─── Dataset content

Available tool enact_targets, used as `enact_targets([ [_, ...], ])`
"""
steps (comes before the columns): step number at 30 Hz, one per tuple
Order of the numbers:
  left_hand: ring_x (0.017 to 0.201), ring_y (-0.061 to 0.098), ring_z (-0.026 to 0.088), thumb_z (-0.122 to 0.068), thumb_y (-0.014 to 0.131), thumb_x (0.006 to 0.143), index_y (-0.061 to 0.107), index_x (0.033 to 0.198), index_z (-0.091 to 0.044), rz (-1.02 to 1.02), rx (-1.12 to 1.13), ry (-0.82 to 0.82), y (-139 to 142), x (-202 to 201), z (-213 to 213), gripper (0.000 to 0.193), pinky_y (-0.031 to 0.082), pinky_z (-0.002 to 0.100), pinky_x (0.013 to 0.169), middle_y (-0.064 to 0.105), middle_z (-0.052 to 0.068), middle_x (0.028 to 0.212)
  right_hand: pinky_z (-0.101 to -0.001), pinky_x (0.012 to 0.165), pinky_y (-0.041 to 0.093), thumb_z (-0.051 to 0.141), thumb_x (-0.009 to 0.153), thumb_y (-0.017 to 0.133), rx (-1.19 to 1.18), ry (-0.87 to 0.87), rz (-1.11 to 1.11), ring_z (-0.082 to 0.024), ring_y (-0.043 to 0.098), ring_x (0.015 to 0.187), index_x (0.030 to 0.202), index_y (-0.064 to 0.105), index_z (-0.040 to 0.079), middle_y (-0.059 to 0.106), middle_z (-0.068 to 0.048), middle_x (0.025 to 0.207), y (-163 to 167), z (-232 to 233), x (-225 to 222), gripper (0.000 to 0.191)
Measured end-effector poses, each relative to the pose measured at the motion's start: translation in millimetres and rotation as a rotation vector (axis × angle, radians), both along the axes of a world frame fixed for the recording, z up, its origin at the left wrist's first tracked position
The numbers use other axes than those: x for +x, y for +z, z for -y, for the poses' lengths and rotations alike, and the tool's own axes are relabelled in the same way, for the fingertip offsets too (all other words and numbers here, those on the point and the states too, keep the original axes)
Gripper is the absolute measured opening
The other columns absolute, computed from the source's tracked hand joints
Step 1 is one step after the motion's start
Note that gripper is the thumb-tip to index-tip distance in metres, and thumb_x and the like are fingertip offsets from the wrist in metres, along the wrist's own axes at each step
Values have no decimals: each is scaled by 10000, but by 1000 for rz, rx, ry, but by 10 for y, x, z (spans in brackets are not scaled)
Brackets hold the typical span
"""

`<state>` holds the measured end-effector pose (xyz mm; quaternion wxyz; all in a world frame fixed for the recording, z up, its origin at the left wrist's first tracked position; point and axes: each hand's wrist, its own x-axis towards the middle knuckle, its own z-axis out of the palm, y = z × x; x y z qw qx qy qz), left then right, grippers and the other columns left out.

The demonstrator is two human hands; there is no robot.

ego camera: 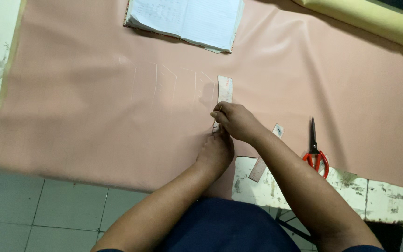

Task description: The person uses a ruler and a marking tool to draw straight lines on a large sheet of pink fabric laid on a worktable. They repeatedly reposition the ruler and trace along its edge to create multiple parallel lines across the fabric surface.

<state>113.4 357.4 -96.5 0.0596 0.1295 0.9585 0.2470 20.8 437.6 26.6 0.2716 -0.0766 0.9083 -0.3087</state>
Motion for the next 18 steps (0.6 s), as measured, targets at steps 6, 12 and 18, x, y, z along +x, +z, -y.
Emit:
enact_targets([
  [6, 815, 701, 429, -108, 468, 967, 466, 1286, 161, -65, 121, 24, 268, -79, 76, 417, 594, 501, 643, 578, 352, 1238, -421, 760, 553, 289, 981, 633, 74, 138, -256, -317, 702, 835, 1012, 715, 74, 741, -119, 928, -155, -55, -160, 233],
  [12, 898, 702, 433, -70, 475, 952, 572, 988, 38, 283, 40, -104, 709, -313, 179, 149, 595, 516, 735, 219, 375, 1596, -445, 830, 529, 223, 1000, 619, 96, 109, -500, -347, 666, 960, 1023, 698, 51, 721, -130, 1026, -244, -112, -744, 191],
  [18, 878, 703, 445, -33, 483, 915, 571, 985, 48, 260, 97, -101, 848, -354, 234, 139, 594, 516, 748, 194, 377, 1599, -423, 821, 535, 207, 988, 634, 67, 37, -490, -325, 674, 929, 1050, 708, 50, 724, -119, 1022, -247, -61, -951, 185],
])
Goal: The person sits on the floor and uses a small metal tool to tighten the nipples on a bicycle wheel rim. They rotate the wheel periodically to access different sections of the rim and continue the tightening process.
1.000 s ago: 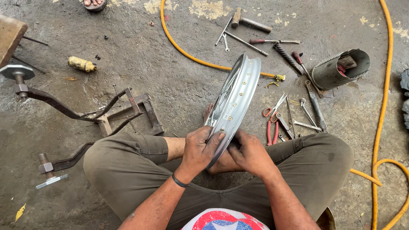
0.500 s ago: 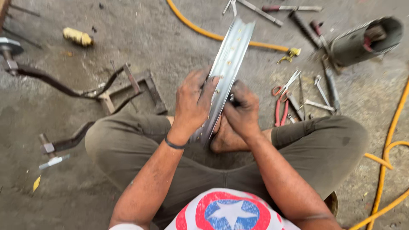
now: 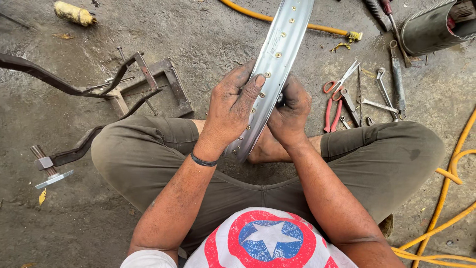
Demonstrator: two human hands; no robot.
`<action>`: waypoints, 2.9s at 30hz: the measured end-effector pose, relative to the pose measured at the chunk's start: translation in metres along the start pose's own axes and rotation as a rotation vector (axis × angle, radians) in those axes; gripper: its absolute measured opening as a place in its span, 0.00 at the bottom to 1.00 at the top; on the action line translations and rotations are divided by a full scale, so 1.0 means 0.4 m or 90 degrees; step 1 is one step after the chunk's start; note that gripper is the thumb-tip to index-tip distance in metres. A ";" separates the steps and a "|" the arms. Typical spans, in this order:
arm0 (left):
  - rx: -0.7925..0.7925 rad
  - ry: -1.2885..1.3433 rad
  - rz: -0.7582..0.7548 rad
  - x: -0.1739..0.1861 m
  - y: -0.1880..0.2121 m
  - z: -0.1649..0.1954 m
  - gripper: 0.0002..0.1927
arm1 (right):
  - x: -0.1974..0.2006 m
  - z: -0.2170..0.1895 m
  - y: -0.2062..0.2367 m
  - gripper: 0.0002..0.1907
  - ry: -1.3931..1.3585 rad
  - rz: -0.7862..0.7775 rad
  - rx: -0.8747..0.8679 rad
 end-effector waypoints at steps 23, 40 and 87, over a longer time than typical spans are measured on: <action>0.142 0.071 -0.058 -0.021 0.036 -0.063 0.24 | 0.119 0.037 -0.008 0.11 0.157 -0.250 -0.279; 0.090 0.155 -0.008 -0.018 0.044 -0.042 0.17 | 0.105 -0.009 -0.015 0.05 0.010 -0.386 -0.390; 0.139 0.219 -0.049 -0.067 0.073 -0.035 0.17 | 0.193 0.043 -0.047 0.09 0.074 -0.267 -0.285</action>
Point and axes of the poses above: each hand's wrist, its own y-axis away from the middle knuckle, its own x-axis out of the back of the hand, z = x × y, the point moved 7 cm from there along -y, towards the middle knuckle, and after that the axes turned 12 degrees about -x, right-handed, at the moved point
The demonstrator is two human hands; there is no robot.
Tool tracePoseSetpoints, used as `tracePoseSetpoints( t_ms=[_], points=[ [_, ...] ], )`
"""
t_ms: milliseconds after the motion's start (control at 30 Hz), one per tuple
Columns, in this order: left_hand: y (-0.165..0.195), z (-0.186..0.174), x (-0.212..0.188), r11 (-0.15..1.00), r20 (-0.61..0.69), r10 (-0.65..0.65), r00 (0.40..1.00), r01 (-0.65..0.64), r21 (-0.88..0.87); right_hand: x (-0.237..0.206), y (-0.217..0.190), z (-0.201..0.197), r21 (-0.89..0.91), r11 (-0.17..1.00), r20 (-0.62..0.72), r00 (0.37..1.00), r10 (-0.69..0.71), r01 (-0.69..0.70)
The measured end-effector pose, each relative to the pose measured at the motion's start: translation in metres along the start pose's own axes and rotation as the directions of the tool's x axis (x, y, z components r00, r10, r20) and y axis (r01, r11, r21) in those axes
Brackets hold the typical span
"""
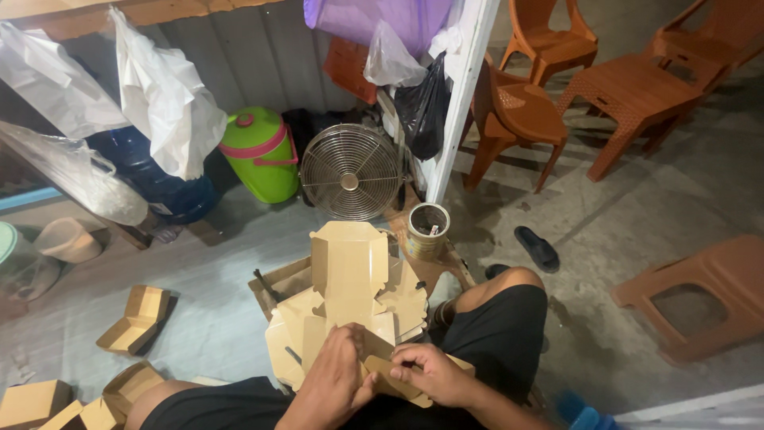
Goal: The person sits on the floor and folds flat kraft paper takeout boxes by hand, pressing the sides and tabs to shape each box and setting finished boxes with a pile of folded boxes nearby, working through the stack one at a time.
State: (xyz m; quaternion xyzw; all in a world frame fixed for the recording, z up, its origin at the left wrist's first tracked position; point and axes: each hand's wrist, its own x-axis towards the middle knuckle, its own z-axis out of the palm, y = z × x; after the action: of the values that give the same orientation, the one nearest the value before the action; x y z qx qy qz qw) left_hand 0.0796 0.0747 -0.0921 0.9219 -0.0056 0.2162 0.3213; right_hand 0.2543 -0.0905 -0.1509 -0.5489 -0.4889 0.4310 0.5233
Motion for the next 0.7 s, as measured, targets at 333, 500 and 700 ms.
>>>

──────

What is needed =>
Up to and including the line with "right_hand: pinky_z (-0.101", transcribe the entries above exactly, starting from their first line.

Solution to the exercise =>
Available tool enact_targets, used as `enact_targets([ [_, ...], ])`
"""
steps (comes before the columns): step number at 30 Hz, one per tuple
Order of the numbers:
  left_hand: ring_x (0.017 to 0.201), ring_y (-0.061 to 0.098), ring_z (-0.026 to 0.088), thumb_z (-0.122 to 0.068), thumb_y (-0.014 to 0.131), thumb_x (0.006 to 0.143), index_y (-0.061 to 0.107), index_x (0.033 to 0.198), index_z (-0.091 to 0.044), rz (-1.02 to 1.02), rx (-1.12 to 1.13), ry (-0.82 to 0.82), y (-139 to 142), x (-202 to 201), z (-213 to 213), gripper (0.000 to 0.193), pinky_y (-0.031 to 0.082), pinky_z (-0.002 to 0.100), pinky_x (0.013 to 0.169), middle_y (-0.064 to 0.105), middle_z (-0.052 to 0.068), middle_x (0.028 to 0.212)
  right_hand: pinky_z (-0.101 to -0.001), pinky_x (0.012 to 0.165), pinky_y (-0.041 to 0.093), thumb_z (-0.051 to 0.141), thumb_x (-0.009 to 0.153), thumb_y (-0.017 to 0.133), rx (-1.19 to 1.18), ry (-0.87 to 0.87), rz (-1.11 to 1.11), ring_z (-0.082 to 0.024), ring_y (-0.043 to 0.098), ring_x (0.015 to 0.187), index_x (0.030 to 0.202), index_y (-0.064 to 0.105), index_z (-0.040 to 0.079), middle_y (-0.059 to 0.106), middle_z (-0.068 to 0.048), middle_x (0.025 to 0.207), y (-163 to 167), z (-232 to 233), x (-225 to 222), gripper (0.000 to 0.191)

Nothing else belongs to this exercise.